* **Try it**
What is needed here is every line of the records that includes "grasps".

* **Extracted records**
= = = =
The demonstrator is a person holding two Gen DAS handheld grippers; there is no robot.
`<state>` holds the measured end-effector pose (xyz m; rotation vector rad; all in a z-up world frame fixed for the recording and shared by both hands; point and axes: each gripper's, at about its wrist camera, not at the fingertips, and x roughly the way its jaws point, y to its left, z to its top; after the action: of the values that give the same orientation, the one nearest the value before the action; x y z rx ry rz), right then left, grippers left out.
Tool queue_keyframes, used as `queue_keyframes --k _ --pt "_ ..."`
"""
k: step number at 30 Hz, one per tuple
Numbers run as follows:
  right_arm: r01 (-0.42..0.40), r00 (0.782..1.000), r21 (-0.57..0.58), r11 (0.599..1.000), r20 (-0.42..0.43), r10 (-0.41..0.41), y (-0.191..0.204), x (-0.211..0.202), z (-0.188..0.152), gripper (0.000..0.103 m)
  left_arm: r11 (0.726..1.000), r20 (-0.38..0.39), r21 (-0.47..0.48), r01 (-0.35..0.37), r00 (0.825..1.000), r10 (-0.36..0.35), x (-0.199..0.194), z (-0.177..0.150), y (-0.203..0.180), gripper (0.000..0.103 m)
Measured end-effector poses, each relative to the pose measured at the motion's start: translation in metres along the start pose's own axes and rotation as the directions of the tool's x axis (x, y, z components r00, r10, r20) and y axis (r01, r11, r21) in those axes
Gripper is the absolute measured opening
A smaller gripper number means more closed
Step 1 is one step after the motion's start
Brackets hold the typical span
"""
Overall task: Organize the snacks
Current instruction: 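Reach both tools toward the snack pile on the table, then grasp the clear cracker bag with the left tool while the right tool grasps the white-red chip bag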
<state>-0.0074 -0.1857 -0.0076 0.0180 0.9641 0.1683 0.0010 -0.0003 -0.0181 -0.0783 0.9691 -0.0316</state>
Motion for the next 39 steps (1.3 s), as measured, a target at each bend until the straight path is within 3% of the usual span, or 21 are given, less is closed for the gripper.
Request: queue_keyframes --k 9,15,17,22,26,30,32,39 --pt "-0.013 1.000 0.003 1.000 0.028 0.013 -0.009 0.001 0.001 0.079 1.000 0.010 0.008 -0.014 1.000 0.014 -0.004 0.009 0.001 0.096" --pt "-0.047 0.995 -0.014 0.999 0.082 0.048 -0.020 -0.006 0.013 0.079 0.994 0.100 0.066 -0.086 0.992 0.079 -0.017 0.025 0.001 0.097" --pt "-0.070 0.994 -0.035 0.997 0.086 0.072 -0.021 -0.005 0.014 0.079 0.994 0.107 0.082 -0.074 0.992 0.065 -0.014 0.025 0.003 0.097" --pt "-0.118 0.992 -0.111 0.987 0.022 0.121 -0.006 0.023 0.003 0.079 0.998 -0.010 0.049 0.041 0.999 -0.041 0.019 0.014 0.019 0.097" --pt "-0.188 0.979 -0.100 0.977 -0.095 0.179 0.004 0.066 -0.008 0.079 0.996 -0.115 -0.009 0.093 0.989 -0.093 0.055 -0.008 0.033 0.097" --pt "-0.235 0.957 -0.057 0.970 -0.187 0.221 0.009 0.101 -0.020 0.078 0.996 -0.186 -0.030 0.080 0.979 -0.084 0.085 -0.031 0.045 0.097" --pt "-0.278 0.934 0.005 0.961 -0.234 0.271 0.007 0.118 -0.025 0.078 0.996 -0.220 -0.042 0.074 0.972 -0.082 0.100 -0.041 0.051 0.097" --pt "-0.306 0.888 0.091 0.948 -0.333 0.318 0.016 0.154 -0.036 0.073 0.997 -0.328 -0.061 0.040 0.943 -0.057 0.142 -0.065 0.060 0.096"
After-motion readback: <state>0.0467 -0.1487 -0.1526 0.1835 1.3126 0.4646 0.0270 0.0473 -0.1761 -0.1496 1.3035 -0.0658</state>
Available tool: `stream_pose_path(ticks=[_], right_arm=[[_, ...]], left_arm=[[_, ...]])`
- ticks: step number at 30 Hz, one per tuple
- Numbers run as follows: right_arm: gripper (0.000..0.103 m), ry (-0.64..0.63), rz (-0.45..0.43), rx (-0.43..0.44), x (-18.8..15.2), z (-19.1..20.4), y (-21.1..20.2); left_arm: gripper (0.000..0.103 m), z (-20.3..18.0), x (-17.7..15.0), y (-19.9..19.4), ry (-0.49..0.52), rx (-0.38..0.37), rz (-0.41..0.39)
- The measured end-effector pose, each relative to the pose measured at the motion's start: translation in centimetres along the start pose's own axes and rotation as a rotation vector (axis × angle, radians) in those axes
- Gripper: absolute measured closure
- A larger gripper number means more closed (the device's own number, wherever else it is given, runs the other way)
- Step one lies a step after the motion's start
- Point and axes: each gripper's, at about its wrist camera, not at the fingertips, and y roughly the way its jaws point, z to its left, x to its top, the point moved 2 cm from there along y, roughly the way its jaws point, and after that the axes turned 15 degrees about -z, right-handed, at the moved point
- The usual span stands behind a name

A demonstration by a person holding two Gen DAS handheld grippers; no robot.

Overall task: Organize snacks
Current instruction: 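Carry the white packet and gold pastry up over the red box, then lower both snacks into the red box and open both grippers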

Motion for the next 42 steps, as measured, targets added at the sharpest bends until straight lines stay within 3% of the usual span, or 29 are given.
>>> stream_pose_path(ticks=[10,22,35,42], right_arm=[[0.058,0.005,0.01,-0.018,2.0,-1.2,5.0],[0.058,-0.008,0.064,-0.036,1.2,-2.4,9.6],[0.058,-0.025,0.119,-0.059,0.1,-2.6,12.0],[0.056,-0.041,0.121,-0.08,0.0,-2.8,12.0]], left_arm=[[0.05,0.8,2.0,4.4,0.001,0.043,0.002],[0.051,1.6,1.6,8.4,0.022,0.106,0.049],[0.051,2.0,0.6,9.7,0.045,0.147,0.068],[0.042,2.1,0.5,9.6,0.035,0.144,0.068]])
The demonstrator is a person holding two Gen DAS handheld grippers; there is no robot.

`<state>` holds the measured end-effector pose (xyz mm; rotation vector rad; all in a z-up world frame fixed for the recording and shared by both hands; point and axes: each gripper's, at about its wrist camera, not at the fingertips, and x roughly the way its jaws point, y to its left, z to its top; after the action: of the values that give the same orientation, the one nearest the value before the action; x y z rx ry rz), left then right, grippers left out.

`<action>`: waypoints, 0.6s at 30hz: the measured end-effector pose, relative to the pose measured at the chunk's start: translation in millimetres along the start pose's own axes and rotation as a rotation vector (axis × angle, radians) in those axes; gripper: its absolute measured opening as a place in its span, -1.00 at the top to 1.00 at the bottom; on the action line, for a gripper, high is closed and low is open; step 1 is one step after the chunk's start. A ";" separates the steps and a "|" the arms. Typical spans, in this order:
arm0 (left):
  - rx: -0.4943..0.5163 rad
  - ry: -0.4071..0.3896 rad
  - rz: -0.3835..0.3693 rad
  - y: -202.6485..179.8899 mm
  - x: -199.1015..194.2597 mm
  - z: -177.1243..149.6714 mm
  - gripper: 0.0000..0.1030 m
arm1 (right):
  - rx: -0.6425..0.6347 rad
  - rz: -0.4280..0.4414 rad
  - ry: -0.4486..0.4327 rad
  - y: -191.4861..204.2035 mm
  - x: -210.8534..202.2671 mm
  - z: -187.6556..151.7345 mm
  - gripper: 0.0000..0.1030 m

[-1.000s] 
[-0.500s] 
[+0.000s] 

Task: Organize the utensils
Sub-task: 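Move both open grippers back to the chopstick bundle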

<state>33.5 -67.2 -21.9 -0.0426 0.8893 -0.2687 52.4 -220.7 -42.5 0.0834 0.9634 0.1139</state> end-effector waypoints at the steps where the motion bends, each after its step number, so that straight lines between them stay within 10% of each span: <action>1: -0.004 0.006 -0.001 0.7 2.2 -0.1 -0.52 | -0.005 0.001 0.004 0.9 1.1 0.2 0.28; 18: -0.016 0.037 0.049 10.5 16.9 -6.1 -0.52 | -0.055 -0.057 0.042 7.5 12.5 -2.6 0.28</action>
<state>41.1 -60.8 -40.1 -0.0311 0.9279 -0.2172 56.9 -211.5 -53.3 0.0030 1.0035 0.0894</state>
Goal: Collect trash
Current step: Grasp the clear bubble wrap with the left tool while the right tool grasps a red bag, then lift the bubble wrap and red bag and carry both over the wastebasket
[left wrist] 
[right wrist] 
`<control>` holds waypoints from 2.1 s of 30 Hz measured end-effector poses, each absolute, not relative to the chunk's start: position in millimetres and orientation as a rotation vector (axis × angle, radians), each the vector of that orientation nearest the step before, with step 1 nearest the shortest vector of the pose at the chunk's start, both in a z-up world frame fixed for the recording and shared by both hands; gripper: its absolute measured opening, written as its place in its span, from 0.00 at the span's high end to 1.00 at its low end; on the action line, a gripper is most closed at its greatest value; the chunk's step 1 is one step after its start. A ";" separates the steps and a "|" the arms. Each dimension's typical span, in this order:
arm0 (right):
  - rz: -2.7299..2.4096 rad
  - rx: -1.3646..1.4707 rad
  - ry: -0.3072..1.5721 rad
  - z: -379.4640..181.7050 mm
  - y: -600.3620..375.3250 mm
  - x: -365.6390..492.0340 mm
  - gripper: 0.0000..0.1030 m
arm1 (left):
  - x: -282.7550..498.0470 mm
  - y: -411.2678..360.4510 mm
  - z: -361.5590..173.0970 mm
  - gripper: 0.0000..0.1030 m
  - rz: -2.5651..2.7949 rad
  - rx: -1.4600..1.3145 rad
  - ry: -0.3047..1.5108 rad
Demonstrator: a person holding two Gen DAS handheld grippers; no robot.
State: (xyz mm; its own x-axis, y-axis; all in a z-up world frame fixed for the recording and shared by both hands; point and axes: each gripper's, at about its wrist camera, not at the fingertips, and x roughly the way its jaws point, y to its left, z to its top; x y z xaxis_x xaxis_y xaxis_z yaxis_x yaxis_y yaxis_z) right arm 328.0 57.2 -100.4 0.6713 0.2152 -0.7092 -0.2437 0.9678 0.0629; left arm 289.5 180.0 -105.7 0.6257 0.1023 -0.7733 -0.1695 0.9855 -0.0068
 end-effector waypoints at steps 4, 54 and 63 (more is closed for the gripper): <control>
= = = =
* **Solution to this task**
Current instruction: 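Reach both tools toward the snack pile on the table, then grasp the clear cracker bag with the left tool while the right tool grasps the white-red chip bag
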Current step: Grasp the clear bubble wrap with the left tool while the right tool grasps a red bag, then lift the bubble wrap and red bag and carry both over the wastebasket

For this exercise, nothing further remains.